Ethereum’s Vitalik Buterin highlights centralization risks in major staking pools Lido and Rocket Pool, suggesting solutions for enhanced decentralization.
In recent news, Vitalik Buterin, the co-founder of Ethereum, has drawn attention to potential centralization issues lurking within prominent ETH staking pools, namely Lido and Rocket Pool. Both these staking pools stand out as the market’s giants, giving Ethereum enthusiasts a platform to earn rewards through staking without locking their assets in staking smart contracts.
Diving into the details, Lido offers its users a derivative token dubbed as “staked ETH” or stETH. This token acts as a representation of the staked value. In contrast, Rocket Pool operates by enabling its users to run a permissionless node, provided they deposit 8 ETH.
However, both platforms come with their own sets of challenges. Rocket Pool’s mechanism could pave the way for bad actors to launch a 51% attack on the network. Such an attack would burden users with most of the associated costs. On the other hand, Lido operates based on a decentralized autonomous organization (DAO) model. This model could set the stage for a potentially vulnerable governance system controlling a significant chunk of Ethereum’s validators, especially if one staking token gains dominance.
Mitigating Centralization Risks in Ethereum Staking
Acknowledging these risks doesn’t mean the industry stands still. Lido, for instance, has put in place protective measures against potential threats. But, as Buterin points out, relying solely on one protective layer might not suffice in the long run.
To tackle the looming risks of one staking provider growing too powerful and consequently posing a system threat to the blockchain, Buterin suggests a couple of solutions. Initially, he advises the community to spread their stakes across different pool operators, reducing the dominance of a single entity.

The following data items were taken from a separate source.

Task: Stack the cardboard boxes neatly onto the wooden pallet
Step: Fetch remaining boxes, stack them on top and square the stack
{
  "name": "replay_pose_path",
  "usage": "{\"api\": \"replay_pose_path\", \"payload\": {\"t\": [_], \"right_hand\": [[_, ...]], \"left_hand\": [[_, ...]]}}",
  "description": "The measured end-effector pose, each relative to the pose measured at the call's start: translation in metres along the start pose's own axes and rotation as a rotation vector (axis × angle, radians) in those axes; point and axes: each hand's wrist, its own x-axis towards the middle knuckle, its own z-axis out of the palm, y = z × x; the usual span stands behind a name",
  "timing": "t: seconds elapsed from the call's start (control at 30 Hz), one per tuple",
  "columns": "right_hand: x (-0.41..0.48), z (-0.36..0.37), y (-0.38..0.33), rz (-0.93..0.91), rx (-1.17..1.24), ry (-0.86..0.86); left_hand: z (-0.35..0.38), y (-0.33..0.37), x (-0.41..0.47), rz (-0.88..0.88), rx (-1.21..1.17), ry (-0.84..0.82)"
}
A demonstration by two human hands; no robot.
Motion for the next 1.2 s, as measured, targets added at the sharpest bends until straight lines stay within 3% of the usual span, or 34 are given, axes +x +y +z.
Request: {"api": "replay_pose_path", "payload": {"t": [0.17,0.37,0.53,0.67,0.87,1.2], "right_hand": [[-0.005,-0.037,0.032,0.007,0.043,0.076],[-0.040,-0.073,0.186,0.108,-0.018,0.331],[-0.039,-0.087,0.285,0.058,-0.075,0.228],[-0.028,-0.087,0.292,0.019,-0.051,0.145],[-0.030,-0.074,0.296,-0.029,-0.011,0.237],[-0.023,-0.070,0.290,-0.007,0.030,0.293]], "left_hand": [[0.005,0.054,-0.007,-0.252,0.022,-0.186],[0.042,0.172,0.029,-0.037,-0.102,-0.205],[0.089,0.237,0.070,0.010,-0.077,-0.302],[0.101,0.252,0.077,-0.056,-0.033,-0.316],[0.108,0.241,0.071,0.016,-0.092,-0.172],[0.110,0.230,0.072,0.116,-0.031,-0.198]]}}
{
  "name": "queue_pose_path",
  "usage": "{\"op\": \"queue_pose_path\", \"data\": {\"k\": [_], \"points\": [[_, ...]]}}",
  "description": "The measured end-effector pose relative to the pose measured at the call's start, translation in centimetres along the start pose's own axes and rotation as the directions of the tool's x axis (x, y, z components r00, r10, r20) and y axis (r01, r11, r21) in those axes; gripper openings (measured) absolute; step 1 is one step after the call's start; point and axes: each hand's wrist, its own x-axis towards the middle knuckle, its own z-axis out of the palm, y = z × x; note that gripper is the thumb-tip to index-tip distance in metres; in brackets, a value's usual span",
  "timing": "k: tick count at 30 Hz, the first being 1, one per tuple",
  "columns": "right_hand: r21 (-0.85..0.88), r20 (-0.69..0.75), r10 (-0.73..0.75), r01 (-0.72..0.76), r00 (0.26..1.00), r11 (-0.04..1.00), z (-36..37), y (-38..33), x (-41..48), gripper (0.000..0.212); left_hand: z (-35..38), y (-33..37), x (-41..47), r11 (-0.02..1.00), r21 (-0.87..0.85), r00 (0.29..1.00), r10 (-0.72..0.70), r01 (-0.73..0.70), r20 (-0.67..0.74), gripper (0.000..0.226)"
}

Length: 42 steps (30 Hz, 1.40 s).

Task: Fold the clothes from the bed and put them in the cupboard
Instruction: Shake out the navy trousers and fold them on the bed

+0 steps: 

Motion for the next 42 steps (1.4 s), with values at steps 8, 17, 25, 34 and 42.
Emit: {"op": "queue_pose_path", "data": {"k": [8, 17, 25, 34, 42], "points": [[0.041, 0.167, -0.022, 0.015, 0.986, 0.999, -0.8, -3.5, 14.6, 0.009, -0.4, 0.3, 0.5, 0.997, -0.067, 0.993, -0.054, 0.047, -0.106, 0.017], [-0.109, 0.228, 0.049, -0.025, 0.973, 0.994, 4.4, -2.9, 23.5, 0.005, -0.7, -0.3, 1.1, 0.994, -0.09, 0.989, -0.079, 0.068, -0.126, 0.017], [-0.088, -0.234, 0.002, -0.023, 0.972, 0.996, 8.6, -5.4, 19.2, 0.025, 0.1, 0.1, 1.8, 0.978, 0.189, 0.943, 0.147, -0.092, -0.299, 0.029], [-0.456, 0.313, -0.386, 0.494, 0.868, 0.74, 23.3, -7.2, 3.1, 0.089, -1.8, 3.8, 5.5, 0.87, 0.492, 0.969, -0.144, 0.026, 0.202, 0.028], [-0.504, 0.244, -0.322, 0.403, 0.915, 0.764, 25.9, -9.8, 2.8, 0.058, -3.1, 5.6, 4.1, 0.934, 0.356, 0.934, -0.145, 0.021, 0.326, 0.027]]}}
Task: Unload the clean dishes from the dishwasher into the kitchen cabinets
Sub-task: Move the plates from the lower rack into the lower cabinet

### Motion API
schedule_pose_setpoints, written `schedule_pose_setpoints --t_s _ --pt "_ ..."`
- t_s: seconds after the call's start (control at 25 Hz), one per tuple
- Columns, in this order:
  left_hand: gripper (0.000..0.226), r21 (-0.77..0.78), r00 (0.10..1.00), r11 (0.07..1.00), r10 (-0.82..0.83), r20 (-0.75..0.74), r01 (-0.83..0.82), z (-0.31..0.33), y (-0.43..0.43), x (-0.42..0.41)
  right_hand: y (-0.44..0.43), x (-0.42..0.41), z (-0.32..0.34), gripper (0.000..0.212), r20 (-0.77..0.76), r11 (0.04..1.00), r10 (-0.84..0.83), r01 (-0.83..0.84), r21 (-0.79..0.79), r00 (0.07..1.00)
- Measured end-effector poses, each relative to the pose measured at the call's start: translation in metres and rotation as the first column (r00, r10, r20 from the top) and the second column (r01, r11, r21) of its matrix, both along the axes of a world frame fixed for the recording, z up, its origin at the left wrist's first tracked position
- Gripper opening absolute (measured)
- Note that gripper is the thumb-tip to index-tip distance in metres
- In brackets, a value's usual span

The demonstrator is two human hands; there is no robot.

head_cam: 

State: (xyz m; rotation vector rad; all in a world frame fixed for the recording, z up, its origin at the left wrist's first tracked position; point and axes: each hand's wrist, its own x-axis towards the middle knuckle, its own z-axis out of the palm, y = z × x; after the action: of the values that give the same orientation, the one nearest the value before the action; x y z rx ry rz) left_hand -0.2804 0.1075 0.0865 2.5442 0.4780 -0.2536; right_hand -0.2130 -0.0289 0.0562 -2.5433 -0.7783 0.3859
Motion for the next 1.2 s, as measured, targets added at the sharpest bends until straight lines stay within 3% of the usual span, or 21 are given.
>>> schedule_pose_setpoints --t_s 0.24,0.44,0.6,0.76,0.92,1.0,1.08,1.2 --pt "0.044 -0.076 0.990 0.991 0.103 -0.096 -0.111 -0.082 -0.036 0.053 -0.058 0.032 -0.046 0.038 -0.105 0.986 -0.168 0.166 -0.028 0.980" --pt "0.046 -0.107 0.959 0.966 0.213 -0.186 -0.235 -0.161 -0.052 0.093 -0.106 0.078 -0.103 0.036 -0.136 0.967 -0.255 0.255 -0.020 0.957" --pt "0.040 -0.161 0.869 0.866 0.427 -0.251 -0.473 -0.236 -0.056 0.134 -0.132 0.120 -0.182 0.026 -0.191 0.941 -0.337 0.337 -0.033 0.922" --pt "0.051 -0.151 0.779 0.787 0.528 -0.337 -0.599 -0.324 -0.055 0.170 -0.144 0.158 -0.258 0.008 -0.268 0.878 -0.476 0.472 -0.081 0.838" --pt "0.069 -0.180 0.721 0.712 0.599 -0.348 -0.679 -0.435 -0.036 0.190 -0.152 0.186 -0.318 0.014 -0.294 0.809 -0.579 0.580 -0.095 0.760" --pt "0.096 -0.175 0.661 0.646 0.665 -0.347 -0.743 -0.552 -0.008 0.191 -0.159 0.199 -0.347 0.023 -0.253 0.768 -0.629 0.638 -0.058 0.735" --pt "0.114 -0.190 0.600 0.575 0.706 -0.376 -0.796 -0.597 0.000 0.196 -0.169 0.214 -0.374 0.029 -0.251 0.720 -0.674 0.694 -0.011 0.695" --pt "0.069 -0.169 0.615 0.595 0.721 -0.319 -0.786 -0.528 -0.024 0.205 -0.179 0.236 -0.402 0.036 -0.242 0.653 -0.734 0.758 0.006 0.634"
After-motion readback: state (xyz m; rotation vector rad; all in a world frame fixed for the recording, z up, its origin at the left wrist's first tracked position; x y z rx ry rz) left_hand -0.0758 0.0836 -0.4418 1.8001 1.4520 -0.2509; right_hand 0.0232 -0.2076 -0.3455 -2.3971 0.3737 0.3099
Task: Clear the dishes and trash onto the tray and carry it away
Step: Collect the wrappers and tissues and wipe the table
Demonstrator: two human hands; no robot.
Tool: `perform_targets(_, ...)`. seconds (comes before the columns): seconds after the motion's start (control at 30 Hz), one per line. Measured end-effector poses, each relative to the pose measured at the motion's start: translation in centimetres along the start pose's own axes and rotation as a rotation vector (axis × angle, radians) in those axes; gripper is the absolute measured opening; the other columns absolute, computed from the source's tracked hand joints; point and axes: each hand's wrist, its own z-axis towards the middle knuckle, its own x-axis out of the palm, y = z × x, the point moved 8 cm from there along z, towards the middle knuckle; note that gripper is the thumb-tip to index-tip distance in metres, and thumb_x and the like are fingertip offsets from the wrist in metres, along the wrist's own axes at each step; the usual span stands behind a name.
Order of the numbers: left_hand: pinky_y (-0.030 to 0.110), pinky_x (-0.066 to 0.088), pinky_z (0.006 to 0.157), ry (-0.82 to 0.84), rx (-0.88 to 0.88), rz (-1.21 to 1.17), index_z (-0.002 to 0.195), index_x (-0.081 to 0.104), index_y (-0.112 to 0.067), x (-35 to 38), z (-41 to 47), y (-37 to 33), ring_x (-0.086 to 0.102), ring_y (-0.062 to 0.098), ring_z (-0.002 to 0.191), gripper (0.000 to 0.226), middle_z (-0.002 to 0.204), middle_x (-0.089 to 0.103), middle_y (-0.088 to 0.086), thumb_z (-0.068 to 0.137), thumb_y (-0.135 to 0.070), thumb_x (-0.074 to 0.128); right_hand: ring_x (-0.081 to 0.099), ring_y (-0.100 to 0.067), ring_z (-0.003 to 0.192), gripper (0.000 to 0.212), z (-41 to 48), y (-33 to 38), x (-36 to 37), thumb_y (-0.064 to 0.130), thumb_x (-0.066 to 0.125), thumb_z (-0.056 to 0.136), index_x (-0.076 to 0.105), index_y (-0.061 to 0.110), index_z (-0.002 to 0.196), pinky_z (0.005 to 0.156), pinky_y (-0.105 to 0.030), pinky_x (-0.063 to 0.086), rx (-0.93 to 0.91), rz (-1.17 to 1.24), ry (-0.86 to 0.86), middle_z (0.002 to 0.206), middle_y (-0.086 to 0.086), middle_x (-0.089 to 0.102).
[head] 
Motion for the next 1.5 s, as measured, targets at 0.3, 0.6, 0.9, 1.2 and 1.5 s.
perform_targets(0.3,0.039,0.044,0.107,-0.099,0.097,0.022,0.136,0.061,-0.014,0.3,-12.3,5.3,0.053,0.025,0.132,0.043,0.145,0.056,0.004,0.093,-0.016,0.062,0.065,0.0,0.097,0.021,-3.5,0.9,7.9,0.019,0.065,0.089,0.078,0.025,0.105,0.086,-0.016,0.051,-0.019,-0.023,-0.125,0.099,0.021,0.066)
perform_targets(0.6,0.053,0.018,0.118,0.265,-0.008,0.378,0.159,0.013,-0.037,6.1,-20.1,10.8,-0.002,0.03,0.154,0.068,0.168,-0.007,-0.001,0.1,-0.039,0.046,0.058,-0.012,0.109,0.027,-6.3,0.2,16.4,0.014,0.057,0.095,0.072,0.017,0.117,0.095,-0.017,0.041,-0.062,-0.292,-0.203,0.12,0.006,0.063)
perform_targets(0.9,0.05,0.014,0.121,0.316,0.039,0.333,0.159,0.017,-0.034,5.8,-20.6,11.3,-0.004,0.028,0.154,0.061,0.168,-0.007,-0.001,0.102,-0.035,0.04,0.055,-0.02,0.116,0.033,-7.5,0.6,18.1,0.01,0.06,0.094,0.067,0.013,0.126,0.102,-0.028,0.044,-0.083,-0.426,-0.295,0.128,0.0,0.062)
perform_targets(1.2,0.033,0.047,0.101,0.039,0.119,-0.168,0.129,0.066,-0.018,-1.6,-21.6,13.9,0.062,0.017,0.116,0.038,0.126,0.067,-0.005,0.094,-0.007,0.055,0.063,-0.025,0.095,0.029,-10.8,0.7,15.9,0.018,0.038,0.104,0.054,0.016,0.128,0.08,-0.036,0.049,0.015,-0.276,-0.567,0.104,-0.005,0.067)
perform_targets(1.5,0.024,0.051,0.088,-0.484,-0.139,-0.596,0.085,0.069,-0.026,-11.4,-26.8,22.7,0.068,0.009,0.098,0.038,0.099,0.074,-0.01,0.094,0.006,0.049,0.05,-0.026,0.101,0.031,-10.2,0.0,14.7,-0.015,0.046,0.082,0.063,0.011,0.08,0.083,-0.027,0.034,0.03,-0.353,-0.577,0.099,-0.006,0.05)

Furthermore, he emphasizes the importance of introducing protocol-level features that can minimize centralization effects in other aspects. One approach could be the “minimal viable enshrinement”. This strategy would not be hyper-focused but would address these centralization challenges efficiently. For instance, rather than setting up an entire liquid staking system, alterations to the staking penalty rules could make trustless liquid staking a more practical solution.